### PROBLEM REQUIREMENTS
From the first line to the last, copy the material exactly.

================================

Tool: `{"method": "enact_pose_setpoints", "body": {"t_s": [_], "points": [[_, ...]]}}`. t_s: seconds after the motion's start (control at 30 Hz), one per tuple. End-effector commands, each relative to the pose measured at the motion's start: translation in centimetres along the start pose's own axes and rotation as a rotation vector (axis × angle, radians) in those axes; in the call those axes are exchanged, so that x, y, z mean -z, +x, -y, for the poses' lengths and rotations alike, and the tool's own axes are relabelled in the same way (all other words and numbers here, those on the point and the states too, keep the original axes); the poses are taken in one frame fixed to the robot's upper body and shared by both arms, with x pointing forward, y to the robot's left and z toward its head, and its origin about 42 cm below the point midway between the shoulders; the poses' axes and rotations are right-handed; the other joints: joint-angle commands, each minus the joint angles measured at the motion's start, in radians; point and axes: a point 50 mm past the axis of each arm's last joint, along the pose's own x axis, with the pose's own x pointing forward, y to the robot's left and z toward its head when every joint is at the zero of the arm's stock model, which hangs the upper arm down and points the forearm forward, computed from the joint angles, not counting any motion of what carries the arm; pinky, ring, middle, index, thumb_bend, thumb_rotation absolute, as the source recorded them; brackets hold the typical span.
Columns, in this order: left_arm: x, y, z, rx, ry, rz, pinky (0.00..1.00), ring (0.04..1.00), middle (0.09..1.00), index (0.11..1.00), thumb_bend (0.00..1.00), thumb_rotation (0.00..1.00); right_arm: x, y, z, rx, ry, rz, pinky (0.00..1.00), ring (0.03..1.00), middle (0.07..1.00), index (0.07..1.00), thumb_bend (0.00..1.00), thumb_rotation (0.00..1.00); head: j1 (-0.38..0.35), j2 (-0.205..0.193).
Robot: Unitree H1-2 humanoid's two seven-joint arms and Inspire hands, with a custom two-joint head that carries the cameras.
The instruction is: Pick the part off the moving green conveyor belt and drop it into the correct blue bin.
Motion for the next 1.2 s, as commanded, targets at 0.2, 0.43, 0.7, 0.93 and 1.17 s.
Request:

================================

### ANSWER
Tool: `{"method": "enact_pose_setpoints", "body": {"t_s": [_], "points": [[_, ...]]}}`. t_s: seconds after the motion's start (control at 30 Hz), one per tuple. End-effector commands, each relative to the pose measured at the motion's start: translation in centimetres along the start pose's own axes and rotation as a rotation vector (axis × angle, radians) in those axes; in the call those axes are exchanged, so that x, y, z mean -z, +x, -y, for the poses' lengths and rotations alike, and the tool's own axes are relabelled in the same way (all other words and numbers here, those on the point and the states too, keep the original axes); the poses are taken in one frame fixed to the robot's upper body and shared by both arms, with x pointing forward, y to the robot's left and z toward its head, and its origin about 42 cm below the point midway between the shoulders; the poses' axes and rotations are right-handed; the other joints: joint-angle commands, each minus the joint angles measured at the motion's start, in radians; point and axes: a point 50 mm past the axis of each arm's last joint, along the pose's own x axis, with the pose's own x pointing forward, y to the robot's left and z toward its head when every joint is at the zero of the arm's stock model, which hangs the upper arm down and points the forearm forward, computed from the joint angles, not counting any motion of what carries the arm; pinky, ring, middle, index, thumb_bend, thumb_rotation absolute, as the source recorded them; brackets hold the typical span.
Columns, in this order: left_arm: x, y, z, rx, ry, rz, pinky (0.00..1.00), ring (0.04..1.00), middle (0.09..1.00), index (0.11..1.00), thumb_bend (0.00..1.00), thumb_rotation (0.00..1.00); right_arm: x, y, z, rx, ry, rz, pinky (0.00..1.00), ring (0.03..1.00), middle (0.07..1.00), index (0.07..1.00), thumb_bend (0.00..1.00), thumb_rotation (0.00..1.00); head: j1 (-0.38..0.35), j2 (-0.205..0.193).
Robot: Unitree H1-2 humanoid's two seven-joint arms and Inspire hands, with a custom two-joint head that carries the cameras.
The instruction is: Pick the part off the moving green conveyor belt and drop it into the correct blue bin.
Motion for the next 1.2 s, as commanded, targets at 0.2, 0.43, 0.7, 0.93 and 1.17 s.
Request:

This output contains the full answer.